**EXERCISE:** The lines you return must be all those in the data that hold the string "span".
=== Section Start ===
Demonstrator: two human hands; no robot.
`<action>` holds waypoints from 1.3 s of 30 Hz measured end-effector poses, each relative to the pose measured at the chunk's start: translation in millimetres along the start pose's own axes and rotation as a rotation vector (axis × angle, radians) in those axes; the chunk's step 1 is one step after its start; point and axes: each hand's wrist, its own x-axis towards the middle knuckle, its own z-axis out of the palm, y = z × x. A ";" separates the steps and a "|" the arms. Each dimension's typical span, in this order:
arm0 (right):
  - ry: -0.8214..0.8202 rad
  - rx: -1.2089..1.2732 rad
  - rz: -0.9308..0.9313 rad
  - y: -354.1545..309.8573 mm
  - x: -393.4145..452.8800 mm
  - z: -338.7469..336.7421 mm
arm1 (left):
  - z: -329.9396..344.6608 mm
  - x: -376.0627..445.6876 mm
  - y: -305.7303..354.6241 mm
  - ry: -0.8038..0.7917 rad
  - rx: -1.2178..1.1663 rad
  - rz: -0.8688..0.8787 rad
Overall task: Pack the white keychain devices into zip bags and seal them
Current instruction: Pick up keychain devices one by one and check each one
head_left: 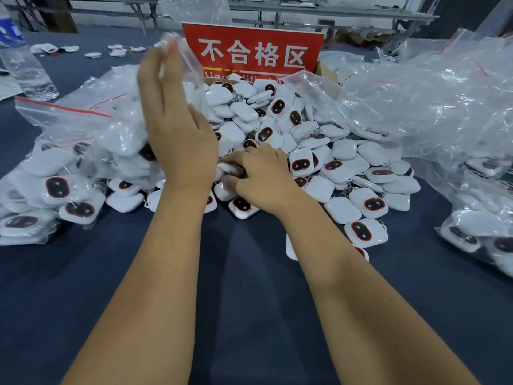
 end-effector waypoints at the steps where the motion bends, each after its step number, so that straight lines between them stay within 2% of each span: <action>1: 0.023 0.005 -0.002 0.7 -0.3 -0.1 | 2.0 -2.0 0.5 -0.106 -0.001 -0.055; 4: 0.097 0.047 0.022 0.9 -1.5 -1.3 | 11.5 -12.2 -1.6 -0.382 0.007 -0.243; 6: 0.127 0.085 0.056 1.4 -1.5 -2.6 | 17.8 -18.5 -5.2 -0.470 0.027 -0.333; 8: 0.154 0.144 0.071 1.0 -2.3 -4.1 | 20.2 -19.3 -3.3 -0.474 0.003 -0.378; 14: 0.339 0.594 0.207 4.5 -2.6 -7.2 | 18.5 -15.6 2.5 -0.440 -0.180 -0.578; 21: 0.402 0.807 0.263 4.0 0.3 -11.4 | 15.9 -15.2 6.1 -0.452 -0.263 -0.587; 27: 0.361 0.975 0.263 5.9 0.0 -15.7 | 17.7 -17.4 14.3 -0.568 -0.317 -0.557; 32: 0.333 1.225 0.332 3.2 -0.7 -18.9 | 20.1 -15.8 10.9 -0.676 -0.246 -0.537; 36: 0.294 1.210 0.397 3.9 1.0 -20.1 | 18.5 -16.7 12.1 -0.652 -0.237 -0.495; 39: 0.318 1.156 0.372 5.2 -0.7 -21.4 | 16.8 -17.1 12.8 -0.618 -0.282 -0.467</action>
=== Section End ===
**COMPLETED EXERCISE:**
`<action>` holds waypoints from 1.3 s of 30 Hz measured end-effector poses, each relative to the pose measured at the chunk's start: translation in millimetres along the start pose's own axes and rotation as a rotation vector (axis × angle, radians) in those axes; the chunk's step 1 is one step after its start; point and axes: each hand's wrist, its own x-axis towards the middle knuckle, its own z-axis out of the palm, y = z × x. A ";" separates the steps and a "|" the arms. Each dimension's typical span, in this order:
 end-effector waypoints at the steps where the motion bends, each after its step number, so that straight lines between them stay within 2% of each span: <action>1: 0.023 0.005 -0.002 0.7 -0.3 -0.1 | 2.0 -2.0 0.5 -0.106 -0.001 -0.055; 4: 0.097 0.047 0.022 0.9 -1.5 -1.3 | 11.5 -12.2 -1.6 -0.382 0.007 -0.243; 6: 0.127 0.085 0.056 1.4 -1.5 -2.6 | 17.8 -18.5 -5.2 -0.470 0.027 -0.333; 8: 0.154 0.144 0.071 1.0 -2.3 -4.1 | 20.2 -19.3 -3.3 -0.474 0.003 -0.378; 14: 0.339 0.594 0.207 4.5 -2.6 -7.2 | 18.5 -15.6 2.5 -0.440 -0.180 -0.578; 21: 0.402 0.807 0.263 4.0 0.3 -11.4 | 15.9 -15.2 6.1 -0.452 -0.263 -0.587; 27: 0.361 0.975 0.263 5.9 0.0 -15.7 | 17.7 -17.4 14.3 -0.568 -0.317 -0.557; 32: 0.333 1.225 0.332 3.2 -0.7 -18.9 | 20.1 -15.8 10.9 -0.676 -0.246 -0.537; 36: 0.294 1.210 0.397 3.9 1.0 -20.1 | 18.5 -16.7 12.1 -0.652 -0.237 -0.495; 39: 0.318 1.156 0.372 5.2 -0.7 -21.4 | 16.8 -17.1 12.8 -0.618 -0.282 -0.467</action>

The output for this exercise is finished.